Public health strategies for addressing the (social media) pandemic
By Dennis Archambault
Social media is an essential tool in modern public health practice. It can also be a disease.
Information anxiety is a commonly used informal descriptor for someone feeling overwhelmed, confused, and possibly depressed by the oppressive nature of negative news, or just the rapid-fire information age that we live in. The antidote, oversimplified perhaps, is limit your consumption to information.

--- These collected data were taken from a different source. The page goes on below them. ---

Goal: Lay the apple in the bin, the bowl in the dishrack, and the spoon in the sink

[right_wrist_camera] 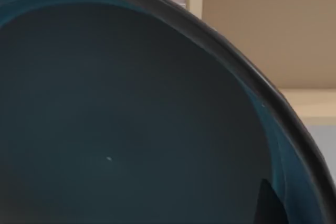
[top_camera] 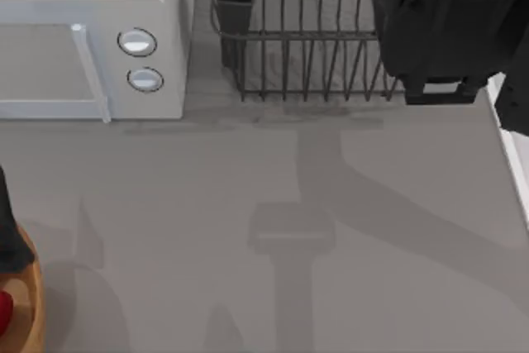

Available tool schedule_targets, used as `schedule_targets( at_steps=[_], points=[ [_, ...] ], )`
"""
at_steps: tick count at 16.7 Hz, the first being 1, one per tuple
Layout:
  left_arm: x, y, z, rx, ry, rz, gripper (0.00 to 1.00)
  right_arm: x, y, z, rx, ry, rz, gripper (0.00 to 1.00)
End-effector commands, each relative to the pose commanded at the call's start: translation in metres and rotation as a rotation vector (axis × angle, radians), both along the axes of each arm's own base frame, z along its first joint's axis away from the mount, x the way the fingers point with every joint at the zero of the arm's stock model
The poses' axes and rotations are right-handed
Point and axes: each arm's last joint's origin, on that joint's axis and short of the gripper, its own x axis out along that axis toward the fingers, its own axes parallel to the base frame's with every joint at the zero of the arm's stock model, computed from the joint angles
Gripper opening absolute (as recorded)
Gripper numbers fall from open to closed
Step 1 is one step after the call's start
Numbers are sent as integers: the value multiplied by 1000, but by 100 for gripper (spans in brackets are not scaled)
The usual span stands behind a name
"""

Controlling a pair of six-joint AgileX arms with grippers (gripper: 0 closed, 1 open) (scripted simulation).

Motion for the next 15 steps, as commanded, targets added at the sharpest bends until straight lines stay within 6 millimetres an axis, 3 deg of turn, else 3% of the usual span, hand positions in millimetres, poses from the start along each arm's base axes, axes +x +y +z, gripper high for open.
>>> schedule_targets(
  at_steps=[4, 7, 11, 15],
  points=[
    [0, 0, 0, 0, 0, 0, 100, 6, 3, -5, -4, 4, -3, 0],
    [0, 0, 0, 0, 0, 0, 100, 38, 17, -29, -9, 8, -4, 0],
    [0, 0, 0, 0, 0, 0, 100, 110, 32, -95, 0, 0, -5, 0],
    [0, 0, 0, 0, 0, 0, 100, 174, 16, -166, 6, -9, -2, 0]
  ],
)
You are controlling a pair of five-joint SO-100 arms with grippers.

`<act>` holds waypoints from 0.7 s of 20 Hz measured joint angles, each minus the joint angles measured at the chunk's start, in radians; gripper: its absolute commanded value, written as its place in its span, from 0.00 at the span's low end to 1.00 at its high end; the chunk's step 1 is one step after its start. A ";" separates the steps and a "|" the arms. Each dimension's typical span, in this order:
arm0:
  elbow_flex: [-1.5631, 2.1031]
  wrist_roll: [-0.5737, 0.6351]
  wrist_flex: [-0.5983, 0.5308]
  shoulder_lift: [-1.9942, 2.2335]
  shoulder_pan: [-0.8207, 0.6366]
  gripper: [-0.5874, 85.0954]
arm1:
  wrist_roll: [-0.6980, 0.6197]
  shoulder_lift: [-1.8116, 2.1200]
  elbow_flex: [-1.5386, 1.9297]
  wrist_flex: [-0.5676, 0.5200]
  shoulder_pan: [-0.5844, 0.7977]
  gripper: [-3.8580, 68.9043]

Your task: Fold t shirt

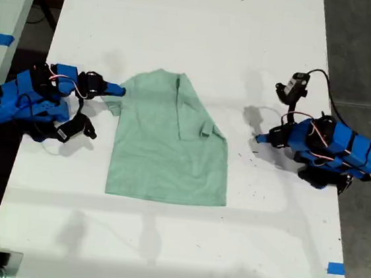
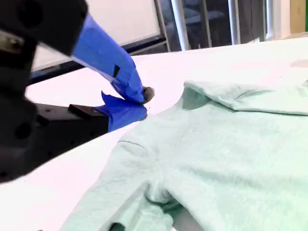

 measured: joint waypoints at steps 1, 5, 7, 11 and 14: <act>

Now, Ephrat Livni, a social media commentator, has drawn from public health terminology to define the anxiety of social media as a “pandemic” (https://forge.medium.com/language-is-a-virus-and-you-can-help-flatten-the-curve-2df78e2f79c7). He quotes British futurist Richard Watson as saying we are experiencing an “information pandemic, overwhelmed with hastily compiled, badly sourced, and unverified data.” The swirl of misinformation is creating a psychological and emotional malaise that like the current coronavirus pandemic is affecting individuals and populations in various ways, from political and social chaos to confusion about COVID-19 and public health strategies to contain it. He cleverly and appropriately pushes the metaphor, recommending that we take action to “flatten the curve” and promote well-being. “For the greater good, consider social media distancing. With collective action, we can quell the first postmodern pandemic.”
Livni says that what’s required is structural, systemic change. Social distancing and limiting personal “doomscrolling” minimizes our risk for becoming overwhelmed, but the greater population health issue will require collective impact. Don’t look to the tech companies for leadership. Individual action by way of limiting exposure and limiting engagement will ultimately lead companies to “disinfect their systems”.
And if he hasn’t pushed the public health metaphor too far already, Livni offers one more suggestion to individual users: Take time to “rinse off the muck of opinions and feelings that we wallow in online, and refresh with a good book, a conversation, or a piece of art”.
Dennis Archambault is vice president of Public Affairs for Authority Health.